Hence my challenge. I dared not waste this precious piece of black gold, regardless of prior experience. So I set out online to find a recipe. Risottos and pastas were common, but as a mum of three I have limited capacity to prepare a meal that must be eaten immediately.

Instead I found Roast Chicken with Warm Truffle and Cauliflower Salad, from French chef Guillaume Brahimi. Guillaume recommends slipping shaved truffle under the chicken skin. I didn't have enough so I reserved it for the warm salad. And can I say it was amazing? Or is that a bit egocentric given I cooked it myself? Best truffle experience by far!

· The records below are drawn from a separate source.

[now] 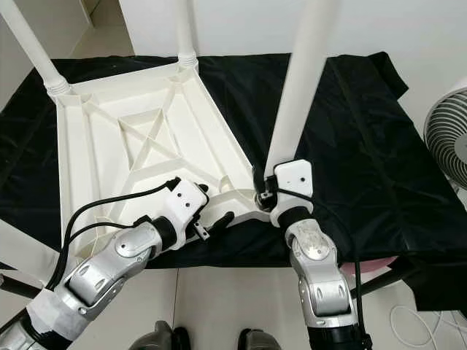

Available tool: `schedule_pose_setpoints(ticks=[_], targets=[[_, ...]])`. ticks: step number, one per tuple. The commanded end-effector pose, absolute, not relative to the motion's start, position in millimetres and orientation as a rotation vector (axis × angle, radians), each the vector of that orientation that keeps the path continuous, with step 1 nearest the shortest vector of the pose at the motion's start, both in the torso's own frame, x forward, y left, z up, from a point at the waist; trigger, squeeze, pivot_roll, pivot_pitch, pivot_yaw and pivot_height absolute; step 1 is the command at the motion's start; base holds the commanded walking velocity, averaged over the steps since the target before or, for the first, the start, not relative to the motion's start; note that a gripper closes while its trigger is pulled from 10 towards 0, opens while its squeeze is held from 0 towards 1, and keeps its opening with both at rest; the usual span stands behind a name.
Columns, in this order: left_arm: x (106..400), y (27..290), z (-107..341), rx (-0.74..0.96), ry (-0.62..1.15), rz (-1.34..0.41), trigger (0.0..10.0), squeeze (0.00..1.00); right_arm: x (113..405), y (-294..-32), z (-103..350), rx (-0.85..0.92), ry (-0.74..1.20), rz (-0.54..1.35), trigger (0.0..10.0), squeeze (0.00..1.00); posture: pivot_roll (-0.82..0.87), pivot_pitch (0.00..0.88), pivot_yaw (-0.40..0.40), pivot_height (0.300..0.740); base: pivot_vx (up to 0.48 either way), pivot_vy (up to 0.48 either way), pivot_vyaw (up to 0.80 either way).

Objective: Building children table

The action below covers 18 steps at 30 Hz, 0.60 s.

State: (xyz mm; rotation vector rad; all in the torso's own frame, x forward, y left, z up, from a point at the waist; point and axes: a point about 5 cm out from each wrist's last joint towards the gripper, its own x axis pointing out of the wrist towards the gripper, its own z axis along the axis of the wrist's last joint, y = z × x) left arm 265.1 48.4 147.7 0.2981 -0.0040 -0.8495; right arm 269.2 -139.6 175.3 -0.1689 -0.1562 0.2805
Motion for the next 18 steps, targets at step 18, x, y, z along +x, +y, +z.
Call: schedule_pose_setpoints(ticks=[18], targets=[[256, 37, 140, 0.331, 0.040, -1.111, 10.0, 0.00, 270, -154, 144, -0.184, -0.065, 0.430, 10.0, 0.00, -0.13, 0.111, 0.059, 0.740, 0.000, 0.000, 0.00]])
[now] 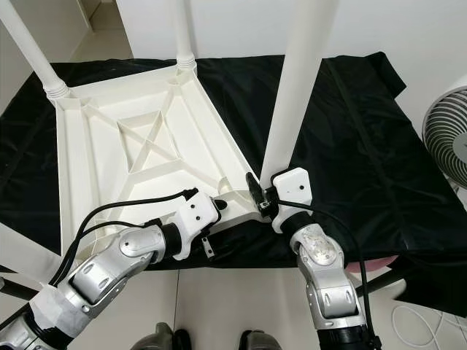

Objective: Building children table

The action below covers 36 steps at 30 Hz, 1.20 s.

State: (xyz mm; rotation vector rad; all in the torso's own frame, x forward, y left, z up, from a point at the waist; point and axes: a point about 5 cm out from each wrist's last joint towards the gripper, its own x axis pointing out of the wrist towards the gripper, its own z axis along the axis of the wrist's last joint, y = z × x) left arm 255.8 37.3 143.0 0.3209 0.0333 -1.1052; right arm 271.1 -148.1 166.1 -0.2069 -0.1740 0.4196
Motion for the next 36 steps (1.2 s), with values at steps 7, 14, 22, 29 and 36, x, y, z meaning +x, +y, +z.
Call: schedule_pose_setpoints(ticks=[7, 14, 22, 29, 36], targets=[[259, 39, 142, 0.336, 0.029, -1.105, 10.0, 0.00, 268, -155, 136, -0.139, -0.038, 0.438, 10.0, 0.00, -0.13, 0.110, 0.056, 0.740, 0.000, 0.000, 0.00], [261, 40, 145, 0.335, 0.010, -1.100, 10.0, 0.00, 283, -159, 143, -0.110, 0.022, 0.379, 10.0, 0.00, -0.13, 0.113, 0.059, 0.740, 0.000, 0.000, 0.00], [261, 41, 147, 0.333, 0.005, -1.095, 10.0, 0.00, 291, -159, 146, -0.084, 0.060, 0.376, 10.0, 0.00, -0.12, 0.115, 0.056, 0.740, 0.000, 0.000, 0.00], [262, 42, 148, 0.330, -0.002, -1.081, 10.0, 0.00, 301, -153, 148, -0.102, 0.113, 0.383, 10.0, 0.00, -0.11, 0.124, 0.048, 0.740, 0.000, 0.000, 0.00], [263, 43, 149, 0.329, -0.004, -1.069, 10.0, 0.00, 301, -148, 149, -0.092, 0.092, 0.359, 10.0, 0.00, -0.11, 0.127, 0.042, 0.740, 0.000, 0.000, 0.00]])
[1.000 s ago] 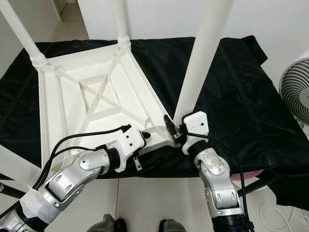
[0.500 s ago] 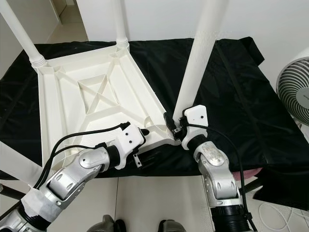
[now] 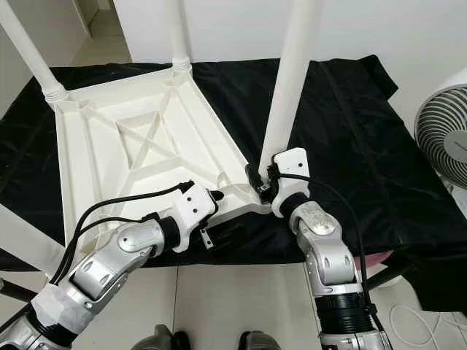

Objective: Building children table

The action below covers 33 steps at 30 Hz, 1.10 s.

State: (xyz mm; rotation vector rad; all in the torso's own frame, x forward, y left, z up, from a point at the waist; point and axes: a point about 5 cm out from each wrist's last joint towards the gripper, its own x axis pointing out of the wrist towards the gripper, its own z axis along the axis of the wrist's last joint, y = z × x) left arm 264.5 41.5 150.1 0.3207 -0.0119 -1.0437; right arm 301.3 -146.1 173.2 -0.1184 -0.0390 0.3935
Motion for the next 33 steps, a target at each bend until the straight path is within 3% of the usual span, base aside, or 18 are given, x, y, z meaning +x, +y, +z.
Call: schedule_pose_setpoints(ticks=[1, 11, 21, 22, 25, 26, 33], targets=[[263, 43, 149, 0.329, -0.004, -1.069, 10.0, 0.00, 301, -148, 149, -0.092, 0.092, 0.359, 10.0, 0.00, -0.11, 0.127, 0.042, 0.740, 0.000, 0.000, 0.00], [264, 44, 150, 0.327, -0.009, -1.057, 10.0, 0.00, 307, -116, 150, 0.035, 0.005, -0.004, 10.0, 0.00, -0.10, 0.130, 0.044, 0.740, 0.000, 0.000, 0.00], [267, 43, 153, 0.325, -0.023, -1.047, 10.0, 0.00, 301, -99, 161, 0.057, -0.054, 0.022, 10.0, 0.00, -0.10, 0.122, 0.038, 0.740, 0.000, 0.000, 0.00], [268, 43, 153, 0.324, -0.024, -1.045, 10.0, 0.00, 301, -99, 162, 0.058, -0.071, 0.023, 10.0, 0.42, -0.10, 0.122, 0.038, 0.740, 0.000, 0.000, 0.00], [268, 43, 153, 0.323, -0.024, -1.043, 10.0, 0.00, 301, -99, 163, 0.059, -0.085, 0.019, 10.0, 0.42, -0.10, 0.122, 0.038, 0.740, 0.000, 0.000, 0.00], [268, 43, 153, 0.322, -0.025, -1.043, 10.0, 0.00, 301, -99, 165, 0.067, -0.103, 0.026, 10.0, 1.00, -0.10, 0.122, 0.033, 0.740, 0.000, 0.000, 0.00], [267, 40, 153, 0.318, -0.029, -1.045, 10.0, 0.00, 301, -101, 174, 0.070, -0.172, 0.081, 10.0, 1.00, -0.10, 0.122, 0.033, 0.740, 0.000, 0.000, 0.00]])
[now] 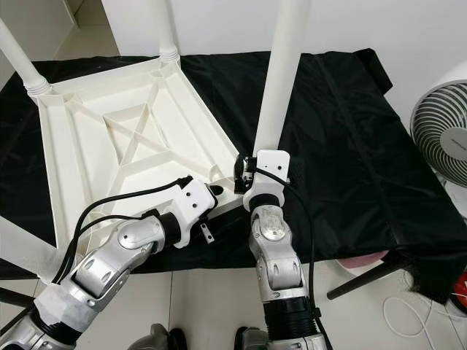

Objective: Building children table

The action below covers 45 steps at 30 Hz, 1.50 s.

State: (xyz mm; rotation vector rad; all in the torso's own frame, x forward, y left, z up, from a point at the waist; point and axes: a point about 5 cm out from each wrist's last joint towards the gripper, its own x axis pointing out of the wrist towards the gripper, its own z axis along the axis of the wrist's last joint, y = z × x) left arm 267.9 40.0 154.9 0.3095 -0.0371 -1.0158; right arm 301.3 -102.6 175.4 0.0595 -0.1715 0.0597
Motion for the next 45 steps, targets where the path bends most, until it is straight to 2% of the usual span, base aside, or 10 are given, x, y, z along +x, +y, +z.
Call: schedule_pose_setpoints(ticks=[1, 7, 8, 25, 26, 27, 28, 39, 40, 45], targets=[[267, 40, 153, 0.317, -0.031, -1.046, 10.0, 0.00, 301, -103, 175, 0.064, -0.183, 0.094, 10.0, 1.00, -0.10, 0.122, 0.033, 0.740, 0.000, 0.000, 0.00], [267, 37, 153, 0.314, -0.034, -1.047, 10.0, 0.00, 307, -115, 181, 0.042, -0.201, 0.197, 10.0, 1.00, -0.11, 0.112, 0.029, 0.740, 0.000, 0.000, 0.00], [267, 37, 153, 0.313, -0.033, -1.048, 10.0, 0.00, 308, -118, 182, 0.024, -0.202, 0.243, 10.0, 0.00, -0.11, 0.112, 0.029, 0.740, 0.000, 0.000, 0.00], [270, 37, 154, 0.326, -0.044, -1.043, 10.0, 0.00, 321, -145, 174, -0.207, -0.181, 0.626, 10.0, 0.00, -0.10, 0.089, 0.029, 0.740, 0.000, 0.000, 0.00], [270, 36, 154, 0.327, -0.046, -1.042, 10.0, 0.00, 322, -145, 173, -0.218, -0.176, 0.659, 5.0, 0.00, -0.10, 0.085, 0.029, 0.740, 0.000, 0.000, 0.00], [270, 36, 154, 0.327, -0.046, -1.042, 10.0, 0.00, 322, -145, 173, -0.218, -0.176, 0.659, 5.0, 0.00, -0.10, 0.085, 0.029, 0.740, 0.000, 0.000, 0.00], [270, 36, 154, 0.328, -0.046, -1.042, 10.0, 0.00, 323, -145, 172, -0.224, -0.174, 0.677, 0.0, 0.00, -0.10, 0.085, 0.029, 0.740, 0.000, 0.000, 0.00], [271, 33, 154, 0.328, -0.055, -1.047, 10.0, 0.00, 325, -154, 164, -0.244, -0.153, 0.681, 0.0, 0.00, -0.11, 0.073, 0.030, 0.740, 0.000, 0.000, 0.00], [270, 33, 154, 0.329, -0.056, -1.054, 10.0, 0.00, 327, -159, 163, -0.245, -0.148, 0.606, 10.0, 0.00, -0.11, 0.074, 0.033, 0.740, 0.000, 0.000, 0.00], [270, 32, 154, 0.328, -0.057, -1.057, 10.0, 0.00, 329, -162, 161, -0.236, -0.133, 0.515, 10.0, 0.00, -0.12, 0.074, 0.033, 0.740, 0.000, 0.000, 0.00]])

Coincidentally Sydney Morning Herald's Good Food included an article on truffles the following week. My take-homes from the article were:
  • Don't heat the truffle above 80 degrees.
  • Store wrapped in paper towel in an airtight container in the fridge and change the paper towel daily. 
  • Allow 3-8g of truffle per person per course.
Finally, don't over think it. You don't' need anything elaborate to carry the flavour. Simple dishes are best, such as pasta, risotto, roast chicken and scrambled eggs. We hold the truffle up to some lofty aspirations in the form of French Brasseries and silver service, but try to think more of the marvel's humble, earthy origins when looking for inspiration.

Wednesday, July 12, 2017

Holidaying with kids... or not

I feel like everyone I love to follow online has been on holidays.

Instagram is packed full of trips to warm sunny beaches, my favourite fashion bloggers write about their respective trips to Bali and Croatia, and the final kick comes when I see my Aunt's photos from Turkey. I didn't think they were going until July. Then I realised it is July.

This is Lisa in Turkey.

And this is me feeding Audrey, our six month old. 

This is Lisa seeing the sun rise.

And this is me seeing the sun rise.

I'm actually not that jealous of the exotic locations (ok, maybe a little bit jealous of the warm locations), I'd simply settle for a staycation, but I'm pretty sure my husband would love a week away. Which begs the question:

Where do you take three children under three when the weather is cold? 

Truth be told, sometimes a holiday with kids just feels like parenting in another place, with a stressful pack up at start and finish and none of the conveniences of home. Remove the toddler-sleep-inducing excitement of a beach and I'm just not sure it's really for me.

Having twins has meant travel has always been a little more challenging. Two sets of stuff and two little babies to manage. Car trips were production enough, we barely considered plane trips.

However, at least two couples I know well have both recently taken their baby overseas and found the experience reasonably refreshing. Yes there were plane trips, lots of packing and some logistical challenges, but once they arrived they found they were forced to slow down.  

These seasoned international travellers realised it's quite relaxing to have a nap in the middle of the day and the sights were still there the next day.

Children teach us to slow down sometimes and if we can embrace it, wherever we are, we can truly enjoy living in the moment. Personally, I think I'll be trying to live in the moment at home for now.